Collected data
________________

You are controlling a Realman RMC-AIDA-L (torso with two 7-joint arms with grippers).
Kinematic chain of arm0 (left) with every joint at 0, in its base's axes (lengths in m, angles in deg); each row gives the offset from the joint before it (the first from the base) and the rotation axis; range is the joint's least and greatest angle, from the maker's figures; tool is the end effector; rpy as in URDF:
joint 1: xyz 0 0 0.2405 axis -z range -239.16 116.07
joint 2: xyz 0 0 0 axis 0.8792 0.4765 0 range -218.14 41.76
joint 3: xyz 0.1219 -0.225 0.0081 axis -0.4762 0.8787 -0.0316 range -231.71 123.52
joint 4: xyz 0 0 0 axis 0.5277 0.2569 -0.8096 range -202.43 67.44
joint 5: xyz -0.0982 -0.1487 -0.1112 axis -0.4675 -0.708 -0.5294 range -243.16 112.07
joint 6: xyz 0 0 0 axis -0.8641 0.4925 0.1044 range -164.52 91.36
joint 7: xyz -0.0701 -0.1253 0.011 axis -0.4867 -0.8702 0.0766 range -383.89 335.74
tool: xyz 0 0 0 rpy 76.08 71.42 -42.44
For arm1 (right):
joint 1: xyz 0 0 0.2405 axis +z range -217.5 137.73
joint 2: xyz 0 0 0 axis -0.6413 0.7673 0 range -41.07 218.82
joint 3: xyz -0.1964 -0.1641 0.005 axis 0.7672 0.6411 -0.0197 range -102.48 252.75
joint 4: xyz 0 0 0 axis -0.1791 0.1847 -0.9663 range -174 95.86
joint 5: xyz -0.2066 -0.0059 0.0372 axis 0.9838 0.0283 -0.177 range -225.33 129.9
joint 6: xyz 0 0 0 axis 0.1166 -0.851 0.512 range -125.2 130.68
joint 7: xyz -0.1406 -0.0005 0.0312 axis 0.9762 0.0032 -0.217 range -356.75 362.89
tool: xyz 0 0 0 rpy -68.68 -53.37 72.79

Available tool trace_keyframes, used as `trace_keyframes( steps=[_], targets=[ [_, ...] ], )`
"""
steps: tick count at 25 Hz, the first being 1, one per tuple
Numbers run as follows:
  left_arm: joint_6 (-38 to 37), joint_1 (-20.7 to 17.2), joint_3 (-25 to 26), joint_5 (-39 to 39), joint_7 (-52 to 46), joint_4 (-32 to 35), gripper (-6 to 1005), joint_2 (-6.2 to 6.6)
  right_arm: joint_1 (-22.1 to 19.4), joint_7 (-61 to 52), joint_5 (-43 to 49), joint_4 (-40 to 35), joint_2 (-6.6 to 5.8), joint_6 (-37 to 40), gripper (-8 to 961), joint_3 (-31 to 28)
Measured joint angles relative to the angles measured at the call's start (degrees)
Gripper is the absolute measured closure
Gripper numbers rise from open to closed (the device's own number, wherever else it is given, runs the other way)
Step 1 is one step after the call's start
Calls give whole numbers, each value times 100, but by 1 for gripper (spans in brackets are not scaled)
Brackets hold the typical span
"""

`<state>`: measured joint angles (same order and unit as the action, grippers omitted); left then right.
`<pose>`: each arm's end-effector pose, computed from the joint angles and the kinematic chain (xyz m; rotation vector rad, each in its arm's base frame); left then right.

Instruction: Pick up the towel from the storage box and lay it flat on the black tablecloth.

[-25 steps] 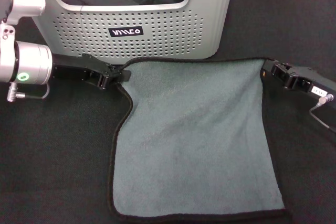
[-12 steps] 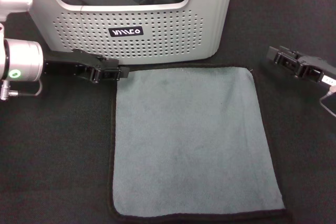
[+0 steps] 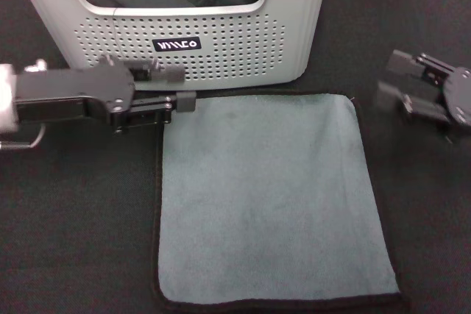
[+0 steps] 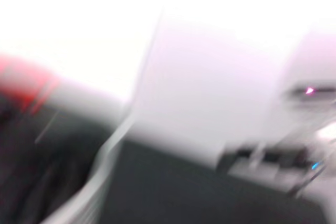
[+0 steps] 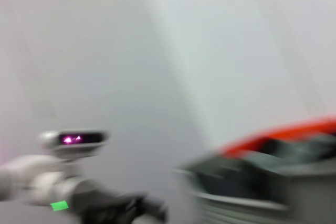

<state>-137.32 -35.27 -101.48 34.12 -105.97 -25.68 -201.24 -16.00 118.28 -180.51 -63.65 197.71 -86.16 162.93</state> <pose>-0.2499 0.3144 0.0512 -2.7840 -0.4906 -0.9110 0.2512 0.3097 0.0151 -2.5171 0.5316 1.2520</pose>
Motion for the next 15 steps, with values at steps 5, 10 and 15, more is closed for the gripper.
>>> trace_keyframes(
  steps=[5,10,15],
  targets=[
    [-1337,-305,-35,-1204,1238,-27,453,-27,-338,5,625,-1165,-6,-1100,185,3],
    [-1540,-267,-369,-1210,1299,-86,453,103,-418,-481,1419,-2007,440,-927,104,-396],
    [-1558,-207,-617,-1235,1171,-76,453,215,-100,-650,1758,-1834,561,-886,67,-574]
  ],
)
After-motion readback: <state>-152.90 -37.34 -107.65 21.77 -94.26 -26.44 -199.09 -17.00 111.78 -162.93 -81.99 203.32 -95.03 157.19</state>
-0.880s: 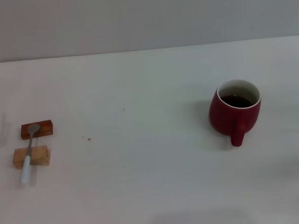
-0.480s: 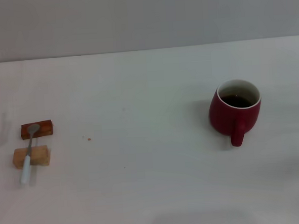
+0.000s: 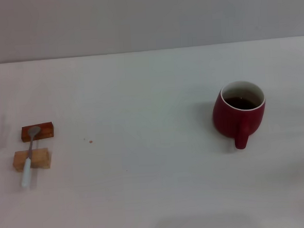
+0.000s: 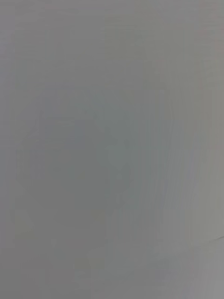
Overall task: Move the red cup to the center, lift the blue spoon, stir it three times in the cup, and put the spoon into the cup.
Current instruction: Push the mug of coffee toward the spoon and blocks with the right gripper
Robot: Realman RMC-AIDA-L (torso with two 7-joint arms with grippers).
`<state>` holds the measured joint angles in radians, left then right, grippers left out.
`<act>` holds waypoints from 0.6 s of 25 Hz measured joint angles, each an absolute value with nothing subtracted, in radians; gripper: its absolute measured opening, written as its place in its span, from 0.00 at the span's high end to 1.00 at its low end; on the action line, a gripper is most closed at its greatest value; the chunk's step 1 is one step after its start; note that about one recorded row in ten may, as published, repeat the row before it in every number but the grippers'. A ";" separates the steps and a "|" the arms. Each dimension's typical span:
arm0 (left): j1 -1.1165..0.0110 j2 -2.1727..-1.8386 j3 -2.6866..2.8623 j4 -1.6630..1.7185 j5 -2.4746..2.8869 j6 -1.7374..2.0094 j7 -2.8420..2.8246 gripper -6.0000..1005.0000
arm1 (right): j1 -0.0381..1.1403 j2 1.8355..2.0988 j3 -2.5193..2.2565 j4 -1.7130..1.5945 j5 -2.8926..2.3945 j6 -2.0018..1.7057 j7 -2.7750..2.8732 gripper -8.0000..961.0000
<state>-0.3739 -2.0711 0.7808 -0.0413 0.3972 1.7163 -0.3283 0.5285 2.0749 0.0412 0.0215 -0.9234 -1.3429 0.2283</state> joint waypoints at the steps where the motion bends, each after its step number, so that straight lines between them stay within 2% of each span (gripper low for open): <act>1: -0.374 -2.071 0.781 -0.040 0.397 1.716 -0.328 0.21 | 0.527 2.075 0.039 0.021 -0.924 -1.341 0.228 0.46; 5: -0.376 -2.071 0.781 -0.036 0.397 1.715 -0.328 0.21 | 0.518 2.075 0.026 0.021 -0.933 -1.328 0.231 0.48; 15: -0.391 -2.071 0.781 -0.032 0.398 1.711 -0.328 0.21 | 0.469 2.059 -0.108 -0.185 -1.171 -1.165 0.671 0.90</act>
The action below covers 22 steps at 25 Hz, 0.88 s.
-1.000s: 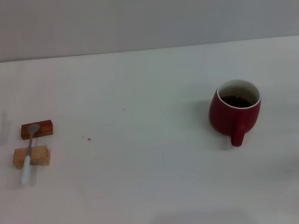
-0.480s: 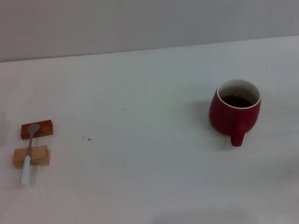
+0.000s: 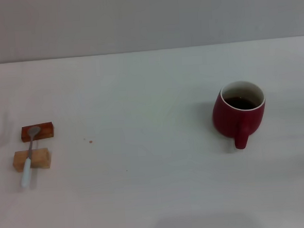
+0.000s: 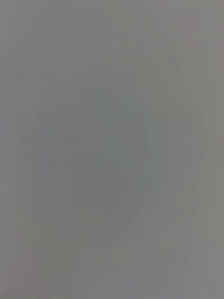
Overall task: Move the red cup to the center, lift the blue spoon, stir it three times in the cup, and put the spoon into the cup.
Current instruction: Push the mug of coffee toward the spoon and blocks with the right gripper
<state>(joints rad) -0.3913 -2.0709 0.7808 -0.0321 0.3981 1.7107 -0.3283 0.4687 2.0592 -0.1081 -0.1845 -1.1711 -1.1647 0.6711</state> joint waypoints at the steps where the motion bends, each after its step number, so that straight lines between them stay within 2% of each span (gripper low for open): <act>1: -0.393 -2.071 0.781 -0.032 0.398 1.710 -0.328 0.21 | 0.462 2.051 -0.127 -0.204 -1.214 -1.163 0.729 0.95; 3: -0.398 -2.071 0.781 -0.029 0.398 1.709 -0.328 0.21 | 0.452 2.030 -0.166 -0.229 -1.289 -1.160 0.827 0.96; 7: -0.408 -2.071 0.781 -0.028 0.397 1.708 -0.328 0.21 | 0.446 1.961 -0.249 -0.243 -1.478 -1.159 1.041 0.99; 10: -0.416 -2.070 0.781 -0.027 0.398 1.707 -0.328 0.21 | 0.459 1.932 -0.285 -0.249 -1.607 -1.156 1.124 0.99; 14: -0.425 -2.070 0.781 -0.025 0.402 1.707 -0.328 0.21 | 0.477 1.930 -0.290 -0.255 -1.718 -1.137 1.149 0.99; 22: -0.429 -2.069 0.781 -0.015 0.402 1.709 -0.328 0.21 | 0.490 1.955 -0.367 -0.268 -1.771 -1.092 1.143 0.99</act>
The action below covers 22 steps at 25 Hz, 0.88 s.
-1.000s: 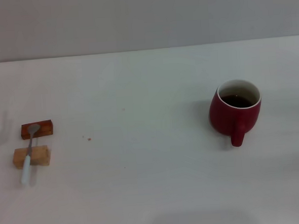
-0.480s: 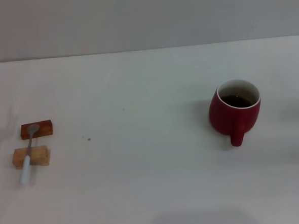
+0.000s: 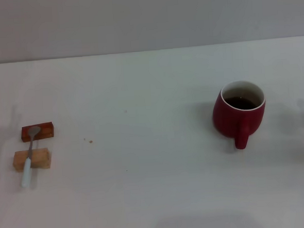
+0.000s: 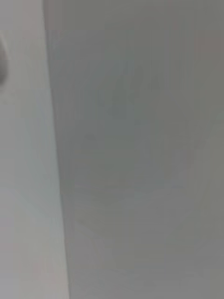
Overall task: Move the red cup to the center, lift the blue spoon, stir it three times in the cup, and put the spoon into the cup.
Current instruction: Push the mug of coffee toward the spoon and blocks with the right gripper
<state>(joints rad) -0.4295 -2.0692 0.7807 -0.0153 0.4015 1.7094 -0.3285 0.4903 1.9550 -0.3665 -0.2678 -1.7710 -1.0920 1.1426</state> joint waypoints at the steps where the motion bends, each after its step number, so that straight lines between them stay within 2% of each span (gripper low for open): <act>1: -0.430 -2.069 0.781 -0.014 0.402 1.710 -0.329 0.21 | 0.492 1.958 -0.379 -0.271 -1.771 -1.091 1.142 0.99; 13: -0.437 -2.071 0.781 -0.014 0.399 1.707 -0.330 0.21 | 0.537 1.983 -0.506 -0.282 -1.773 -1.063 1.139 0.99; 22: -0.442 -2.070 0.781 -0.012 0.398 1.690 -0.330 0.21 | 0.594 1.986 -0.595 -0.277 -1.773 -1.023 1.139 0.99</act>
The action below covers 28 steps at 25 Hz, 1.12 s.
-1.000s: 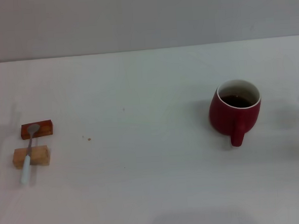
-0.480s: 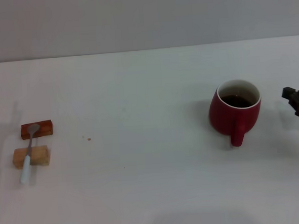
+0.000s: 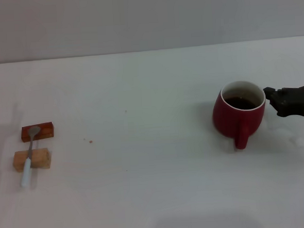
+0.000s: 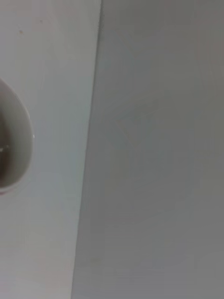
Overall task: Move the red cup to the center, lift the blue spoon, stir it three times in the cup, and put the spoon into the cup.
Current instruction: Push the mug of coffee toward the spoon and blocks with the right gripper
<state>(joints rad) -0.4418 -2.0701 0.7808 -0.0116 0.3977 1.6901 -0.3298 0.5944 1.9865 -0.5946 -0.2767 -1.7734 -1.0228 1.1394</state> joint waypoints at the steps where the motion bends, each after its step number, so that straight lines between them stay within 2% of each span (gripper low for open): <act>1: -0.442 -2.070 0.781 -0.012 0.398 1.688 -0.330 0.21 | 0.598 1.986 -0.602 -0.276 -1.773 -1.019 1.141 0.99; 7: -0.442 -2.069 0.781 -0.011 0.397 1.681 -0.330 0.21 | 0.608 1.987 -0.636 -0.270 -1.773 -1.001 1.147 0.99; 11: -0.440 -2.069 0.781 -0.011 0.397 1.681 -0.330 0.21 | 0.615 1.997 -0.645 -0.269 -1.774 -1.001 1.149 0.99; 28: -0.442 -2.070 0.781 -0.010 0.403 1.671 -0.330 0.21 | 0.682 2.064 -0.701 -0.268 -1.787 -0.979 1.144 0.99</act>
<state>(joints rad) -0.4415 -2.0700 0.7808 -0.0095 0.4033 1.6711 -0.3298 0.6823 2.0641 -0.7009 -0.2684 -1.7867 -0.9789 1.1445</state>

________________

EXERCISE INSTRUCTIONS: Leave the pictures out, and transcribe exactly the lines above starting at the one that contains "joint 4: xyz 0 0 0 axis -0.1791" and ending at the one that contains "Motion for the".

TASK RESPONSE:
joint 4: xyz 0 0 0 axis -0.1791 0.1847 -0.9663 range -174 95.86
joint 5: xyz -0.2066 -0.0059 0.0372 axis 0.9838 0.0283 -0.177 range -225.33 129.9
joint 6: xyz 0 0 0 axis 0.1166 -0.851 0.512 range -125.2 130.68
joint 7: xyz -0.1406 -0.0005 0.0312 axis 0.9762 0.0032 -0.217 range -356.75 362.89
tool: xyz 0 0 0 rpy -68.68 -53.37 72.79

Available tool trace_keyframes, used as `trace_keyframes( steps=[_], targets=[ [_, ...] ], )`
"""
steps: tick count at 25 Hz, the first being 1, one per tuple
Numbers run as follows:
  left_arm: joint_6 (-38 to 37), joint_1 (-20.7 to 17.2), joint_3 (-25 to 26), joint_5 (-39 to 39), joint_7 (-52 to 46), joint_4 (-32 to 35), gripper (-6 to 1005), joint_2 (-6.2 to 6.6)
  right_arm: joint_1 (-22.1 to 19.4), joint_7 (-61 to 52), joint_5 (-43 to 49), joint_4 (-40 to 35), joint_2 (-6.6 to 5.8), joint_6 (-37 to 40), gripper (-8 to 961), joint_3 (-31 to 28)
Measured joint angles relative to the angles measured at the call's start (degrees)
Gripper is the absolute measured closure
Gripper numbers rise from open to closed (the device's own number, wherever else it is given, runs the other way)
Step 1 is one step after the call's start
Calls give whole numbers, each value times 100, but by 1 for gripper (spans in brackets are not scaled)
Brackets hold the typical span
"""

`<state>`: measured joint angles (same order and unit as the action, grippers omitted); left then right.
`<pose>`: each arm's end-effector pose, computed from the joint angles and the kinematic chain (xyz m; rotation vector rad, each in its arm's base frame); left then right.

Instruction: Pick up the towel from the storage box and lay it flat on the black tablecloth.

[-25 steps] 
[-12 steps] 
[+0 steps] 
[+0 steps] 
[+0 steps] 

<state>-137.32 -35.27 -101.48 34.12 -105.97 -25.68 -201.24 -16.00 118.28 -180.51 -63.65 197.71 -86.16 162.93</state> <pose>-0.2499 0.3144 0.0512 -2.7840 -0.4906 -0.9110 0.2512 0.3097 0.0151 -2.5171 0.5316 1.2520</pose>
Motion for the next 15 steps, with values at steps 5, 10 and 15, more is closed for the gripper.

Nothing further is needed for the exercise.